The 50 are ranked more or less arbitrarily. Nonetheless, three companies —Illumina, Tesla, and Google—justifiably lead our list, by virtue of the disruptiveness of their technologies and the intelligence with which they built their businesses.
Illumina, the smartest of all, wowed us. The company exploits the fundamental copying mechanism of DNA in order to read the sequence of a human genome. (The process is called sequencing by synthesis: fluorescently labeled bases are added to single DNA strands from a sample and read, in massively multiplexed fashion.) Through technology it invented or acquired from Solexa, Illumina has forced an astounding increase in the pace of sequencing and an equally astounding drop in sequencing’s cost (five times faster than Moore’s Law). Illumina’s machines are beautiful to contemplate: so slick they don’t have a single button and so powerful they can generate a genome for $1,000. (By contrast, the Human Genome Project cost $3 billion; as recently as 2006, it cost $10 million to sequence a human genome.)

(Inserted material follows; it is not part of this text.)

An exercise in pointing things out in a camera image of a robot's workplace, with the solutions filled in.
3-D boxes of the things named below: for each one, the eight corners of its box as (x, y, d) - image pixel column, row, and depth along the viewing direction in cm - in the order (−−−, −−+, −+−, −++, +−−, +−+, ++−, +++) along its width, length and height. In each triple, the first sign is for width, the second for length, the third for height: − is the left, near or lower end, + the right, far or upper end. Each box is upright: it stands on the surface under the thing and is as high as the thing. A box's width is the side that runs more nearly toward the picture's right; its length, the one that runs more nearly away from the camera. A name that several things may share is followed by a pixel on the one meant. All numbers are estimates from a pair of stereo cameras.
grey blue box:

Illumina’s technology is truly disruptive. In richer countries, everyone’s genomes will be decoded. The impact will be new categories of drugs, better matching of therapeutics to the patients who will benefit most, and startling insights into what makes us human.
Elsewhere in the issue, we describe two other disruptive technologies: Google Glass (see “Glass, Darkly,” by Simson Garfinkel) and Bitcoin (which is owned by no company: see “Marginally Useful,” by Paul Ford). Glass, Garfinkel writes, “fundamentally transforms … human-computer interactions, making them more intimate.” Ford says, “Today, there are thousands of people loyal to the ideology and opportunities that Bitcoin represents. They imagine a world where economies are less dependent on banks and governments, and they’re actually using Bitcoin, often in disruptive ways.”
But Illumina’s technology, Glass, and Bitcoin are not only disruptive (in the sense that new markets for novel things displace older markets and things, and all the associated human habits that attached themselves to those old things). The developer and blogger Dave Winer recently wrote, “Every [successful] product is both disruptive and constructive. It disrupts someone’s business, and adds new art.” This must be right; new technologies would not be embraced if they were merely destructive. Successful products always offer more to customers (or to some powerful component of society) than the costs of their adoption.
Clay Shirky, a professor at New York University, likes to say, “It’s not a revolution if nobody loses.” With a little science-fictional speculation, one can imagine the negative consequences of genome sequencing, Glass, and Bitcoin, and one can guess who would suffer most if they were broadly adopted. (Briefly: communities with genetic defects, who could face discrimination or be edited out of existence; we who care about privacy; and anyone who has ever benefited from monetary policy.) But, equally, it’s true that there are no revolutions if no one benefits. Therefore that it may raise up, technology throws down.